__YOUR TASK__. Copy every line in the records below that contains the word "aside".
[MATERIAL FOR THIS EXERCISE — start]
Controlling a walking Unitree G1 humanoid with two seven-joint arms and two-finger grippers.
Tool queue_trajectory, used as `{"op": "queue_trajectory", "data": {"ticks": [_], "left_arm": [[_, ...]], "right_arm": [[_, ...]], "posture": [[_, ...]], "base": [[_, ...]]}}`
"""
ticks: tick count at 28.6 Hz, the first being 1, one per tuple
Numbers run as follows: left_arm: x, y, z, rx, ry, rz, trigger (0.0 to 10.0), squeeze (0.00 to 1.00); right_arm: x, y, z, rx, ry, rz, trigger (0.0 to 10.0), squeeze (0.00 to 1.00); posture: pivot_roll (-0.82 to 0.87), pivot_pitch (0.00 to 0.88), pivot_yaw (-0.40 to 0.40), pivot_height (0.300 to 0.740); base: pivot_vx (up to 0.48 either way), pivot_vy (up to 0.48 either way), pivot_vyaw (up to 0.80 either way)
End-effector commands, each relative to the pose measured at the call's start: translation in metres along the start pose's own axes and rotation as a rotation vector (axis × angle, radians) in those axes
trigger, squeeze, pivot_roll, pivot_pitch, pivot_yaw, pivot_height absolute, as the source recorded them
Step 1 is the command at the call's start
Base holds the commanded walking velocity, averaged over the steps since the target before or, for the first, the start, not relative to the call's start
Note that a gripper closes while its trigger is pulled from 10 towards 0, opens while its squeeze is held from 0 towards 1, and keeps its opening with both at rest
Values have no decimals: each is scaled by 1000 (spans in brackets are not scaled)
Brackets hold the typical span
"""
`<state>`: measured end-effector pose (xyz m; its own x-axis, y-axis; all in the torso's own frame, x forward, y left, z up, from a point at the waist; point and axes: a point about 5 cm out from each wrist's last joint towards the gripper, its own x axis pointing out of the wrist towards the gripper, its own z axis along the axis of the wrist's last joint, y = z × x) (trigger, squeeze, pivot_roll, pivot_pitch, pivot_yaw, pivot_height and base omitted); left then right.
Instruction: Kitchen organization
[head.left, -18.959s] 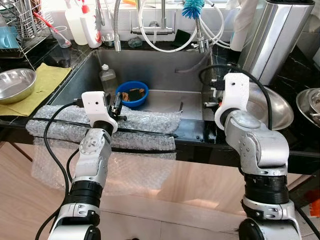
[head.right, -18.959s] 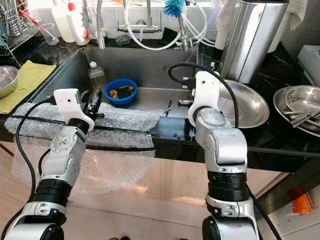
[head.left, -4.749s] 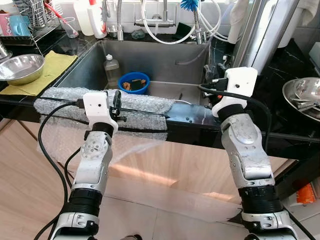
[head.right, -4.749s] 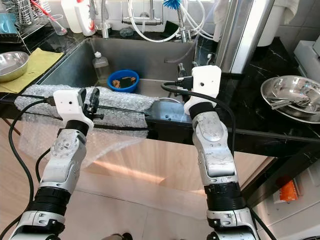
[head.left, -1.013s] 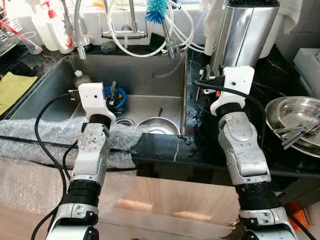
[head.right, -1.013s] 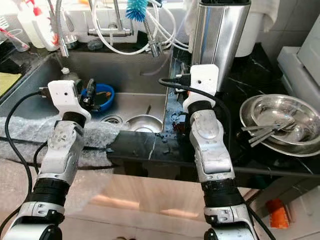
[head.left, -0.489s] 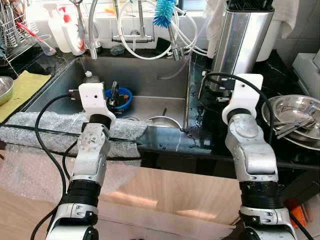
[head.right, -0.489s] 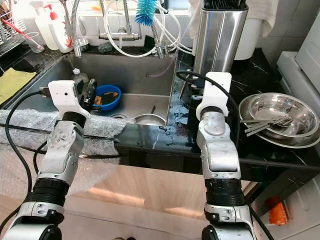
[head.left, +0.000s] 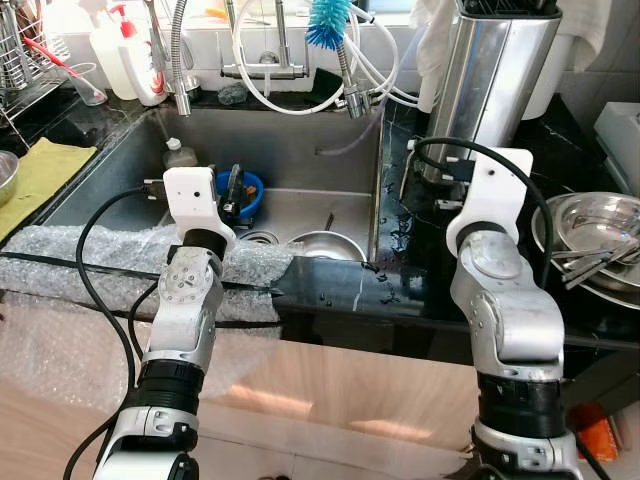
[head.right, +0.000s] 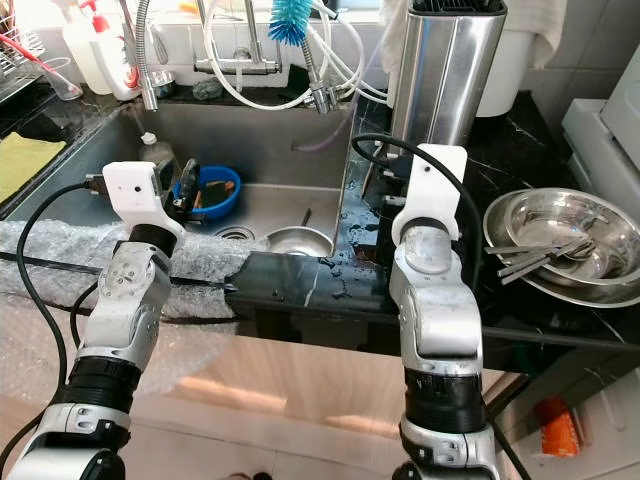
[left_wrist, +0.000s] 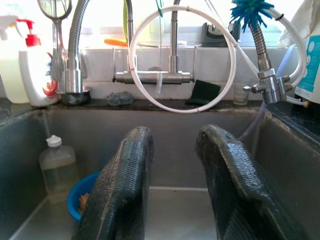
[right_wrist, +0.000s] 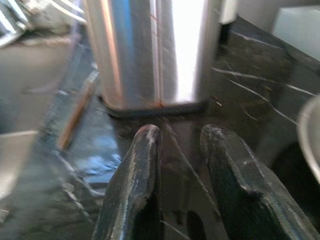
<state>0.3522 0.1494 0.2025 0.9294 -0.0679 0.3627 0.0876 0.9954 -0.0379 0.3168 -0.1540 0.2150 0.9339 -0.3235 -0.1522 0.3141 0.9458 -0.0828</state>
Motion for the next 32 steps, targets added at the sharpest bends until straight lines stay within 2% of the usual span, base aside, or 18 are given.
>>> {"op": "queue_trajectory", "data": {"ticks": [1, 4, 6, 7, 8, 9, 10, 12, 16, 19, 24, 27, 32], "left_arm": [[1, -1, -3, -1, 19, -14, 10000, 0], [1, -2, -3, -2, 20, -16, 10000, 0], [1, -3, -4, -1, 23, -18, 10000, 0], [0, -3, -5, -3, 26, -17, 10000, 0], [0, -3, -6, -3, 27, -17, 10000, 0], [0, -5, -8, -5, 32, -17, 10000, 0], [-1, -6, -9, -7, 34, -18, 10000, 0], [-2, -6, -11, -10, 39, -19, 10000, 0], [-5, -3, -14, -5, 50, -9, 10000, 0], [-5, -3, -16, 0, 56, -11, 10000, 0], [-5, -3, -16, 1, 57, -12, 10000, 0], [-5, -2, -16, 1, 56, -12, 10000, 0], [-5, -2, -16, 2, 56, -12, 10000, 0]], "right_arm": [[-4, -7, 4, 11, -8, -41, 10000, 0], [-5, -12, 4, 13, -11, -57, 10000, 0], [-6, -13, 7, 4, -56, -41, 10000, 0], [-7, -7, 13, 19, -152, 40, 10000, 0], [-9, -4, 16, 22, -182, 66, 10000, 0], [-12, 1, 19, -23, -274, 130, 10000, 0], [-14, 3, 19, -23, -304, 160, 10000, 0], [-16, 5, 14, -33, -306, 211, 10000, 0], [-18, 3, 6, -129, -346, 265, 10000, 0], [-16, 0, -2, -132, -359, 282, 10000, 0], [-16, -1, -4, -149, -361, 283, 10000, 0], [-14, -5, -8, -199, -341, 245, 10000, 0], [-14, -5, -8, -199, -351, 249, 10000, 0]], "posture": [[-87, 117, 60, 740], [-89, 118, 60, 740], [-93, 117, 60, 740], [-93, 117, 60, 740], [-93, 117, 60, 740], [-91, 115, 63, 740], [-91, 116, 63, 740], [-93, 114, 62, 740], [-94, 115, 64, 740], [-93, 115, 67, 740], [-91, 115, 68, 740], [-93, 115, 68, 740], [-93, 115, 68, 740]], "base": [[0, 0, 0], [0, 0, 0], [0, 0, 0], [0, 0, 0], [0, 0, 0], [0, 0, 0], [0, 0, 0], [0, 0, 0], [0, 0, 0], [0, 0, 0], [0, 0, 0], [0, 0, 0], [0, 0, 0]]}}
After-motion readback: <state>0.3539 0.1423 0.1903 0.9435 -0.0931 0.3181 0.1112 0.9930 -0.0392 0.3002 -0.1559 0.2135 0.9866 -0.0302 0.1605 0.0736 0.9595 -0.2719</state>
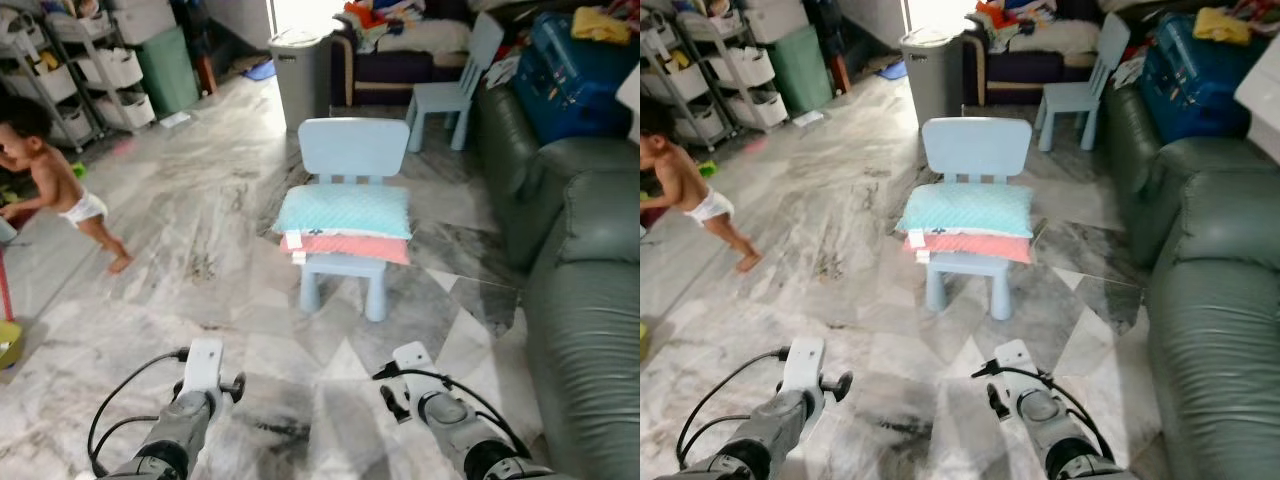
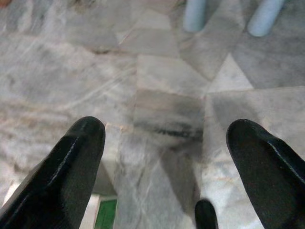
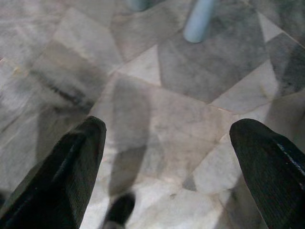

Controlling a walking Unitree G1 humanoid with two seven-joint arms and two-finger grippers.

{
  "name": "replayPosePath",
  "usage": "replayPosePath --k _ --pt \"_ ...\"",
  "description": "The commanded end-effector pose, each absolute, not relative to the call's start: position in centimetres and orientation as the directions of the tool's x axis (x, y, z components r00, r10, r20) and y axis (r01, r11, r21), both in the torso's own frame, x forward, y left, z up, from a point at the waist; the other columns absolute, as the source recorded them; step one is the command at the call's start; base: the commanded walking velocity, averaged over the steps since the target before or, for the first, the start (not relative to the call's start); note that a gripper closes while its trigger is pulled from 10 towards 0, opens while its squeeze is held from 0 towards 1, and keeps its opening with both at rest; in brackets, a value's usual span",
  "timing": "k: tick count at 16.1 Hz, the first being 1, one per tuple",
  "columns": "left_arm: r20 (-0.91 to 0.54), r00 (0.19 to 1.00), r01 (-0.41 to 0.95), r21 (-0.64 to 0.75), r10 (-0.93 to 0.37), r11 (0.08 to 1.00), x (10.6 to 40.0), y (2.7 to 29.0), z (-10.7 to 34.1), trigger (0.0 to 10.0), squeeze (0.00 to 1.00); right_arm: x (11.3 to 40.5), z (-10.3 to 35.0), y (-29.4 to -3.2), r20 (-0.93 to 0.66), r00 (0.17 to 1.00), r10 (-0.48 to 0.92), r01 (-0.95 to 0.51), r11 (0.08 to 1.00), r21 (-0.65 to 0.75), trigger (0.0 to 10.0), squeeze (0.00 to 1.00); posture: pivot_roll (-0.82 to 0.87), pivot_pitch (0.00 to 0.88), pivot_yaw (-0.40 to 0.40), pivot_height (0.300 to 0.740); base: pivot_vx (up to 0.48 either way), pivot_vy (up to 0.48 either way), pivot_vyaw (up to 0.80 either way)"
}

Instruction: Move the pillow to the sofa

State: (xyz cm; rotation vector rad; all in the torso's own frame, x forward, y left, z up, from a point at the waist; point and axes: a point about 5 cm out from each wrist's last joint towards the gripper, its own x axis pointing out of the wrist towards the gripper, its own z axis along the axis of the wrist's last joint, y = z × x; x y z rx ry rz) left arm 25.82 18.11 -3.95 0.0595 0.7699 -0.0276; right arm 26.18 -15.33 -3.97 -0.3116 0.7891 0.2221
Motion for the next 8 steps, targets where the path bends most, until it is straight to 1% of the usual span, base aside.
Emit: replayPosePath --k 1,6,7,8 --pt "-0.708 0.706 0.056 0.036 -0.014 0.998 25.53 17.73 -4.23 10.0 0.00 26.12 -4.00 -15.79 -0.727 0.683 0.071 -0.302 0.934 -0.192 10.0 0.00 0.02 0.000 0.067 0.740 0.296 0.379 0.00" --pt "-0.709 0.705 0.061 0.042 -0.013 0.997 25.56 17.77 -4.21 10.0 0.00 26.15 -3.97 -15.78 -0.726 0.684 0.069 -0.297 0.936 -0.190 10.0 0.00 0.02 0.000 0.068 0.740 0.320 0.355 0.00" --pt "-0.709 0.705 0.061 0.043 -0.012 0.997 25.57 17.78 -4.21 10.0 0.00 26.17 -3.96 -15.78 -0.725 0.685 0.069 -0.296 0.936 -0.190 10.0 0.00 0.02 0.000 0.070 0.740 0.398 0.266 0.00" --pt "-0.713 0.702 0.056 0.043 -0.009 0.997 25.51 17.80 -4.26 10.0 0.00 26.15 -3.97 -15.82 -0.725 0.686 0.067 -0.292 0.937 -0.190 10.0 0.00 0.02 0.000 0.071 0.740 0.439 0.000 0.00"
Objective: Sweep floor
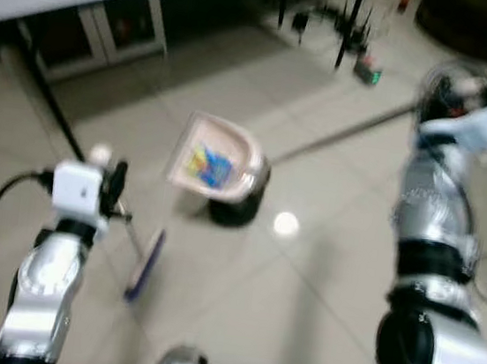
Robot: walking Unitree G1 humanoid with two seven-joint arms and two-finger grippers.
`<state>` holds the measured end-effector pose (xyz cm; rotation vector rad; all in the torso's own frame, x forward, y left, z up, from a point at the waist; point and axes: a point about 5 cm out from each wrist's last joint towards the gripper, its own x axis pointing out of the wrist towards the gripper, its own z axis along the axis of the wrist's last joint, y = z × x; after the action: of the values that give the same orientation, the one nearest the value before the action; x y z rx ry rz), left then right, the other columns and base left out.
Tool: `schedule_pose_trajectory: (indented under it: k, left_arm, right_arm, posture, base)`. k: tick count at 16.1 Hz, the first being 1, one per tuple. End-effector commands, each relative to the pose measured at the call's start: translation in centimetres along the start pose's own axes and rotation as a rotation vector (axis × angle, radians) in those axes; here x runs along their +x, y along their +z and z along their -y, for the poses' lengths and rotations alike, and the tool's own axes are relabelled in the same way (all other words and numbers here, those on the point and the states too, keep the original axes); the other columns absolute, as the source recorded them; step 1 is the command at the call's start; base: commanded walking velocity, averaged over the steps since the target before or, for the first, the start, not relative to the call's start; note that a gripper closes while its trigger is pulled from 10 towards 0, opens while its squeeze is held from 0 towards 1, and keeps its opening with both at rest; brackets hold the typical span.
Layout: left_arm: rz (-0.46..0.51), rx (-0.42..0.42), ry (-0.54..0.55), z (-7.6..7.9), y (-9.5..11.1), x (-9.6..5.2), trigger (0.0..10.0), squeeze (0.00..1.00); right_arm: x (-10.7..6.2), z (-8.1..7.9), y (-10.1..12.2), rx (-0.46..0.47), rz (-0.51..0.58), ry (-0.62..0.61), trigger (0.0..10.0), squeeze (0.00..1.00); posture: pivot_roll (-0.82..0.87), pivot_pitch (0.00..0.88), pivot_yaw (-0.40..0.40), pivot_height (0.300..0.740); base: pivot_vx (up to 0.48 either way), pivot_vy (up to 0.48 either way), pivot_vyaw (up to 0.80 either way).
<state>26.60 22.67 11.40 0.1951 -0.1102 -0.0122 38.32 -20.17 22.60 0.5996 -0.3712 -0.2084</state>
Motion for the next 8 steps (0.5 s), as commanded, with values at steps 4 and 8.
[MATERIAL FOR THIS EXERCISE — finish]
__WORKED SOLUTION__.
Motion for the next 32 steps, targets added at the sharpest bends until straight lines stay within 2% of the usual span, base aside, or 18 are given.
Motion for the next 8 steps, targets where the path bends most, until it is straight to 1% of the usual span, base aside.

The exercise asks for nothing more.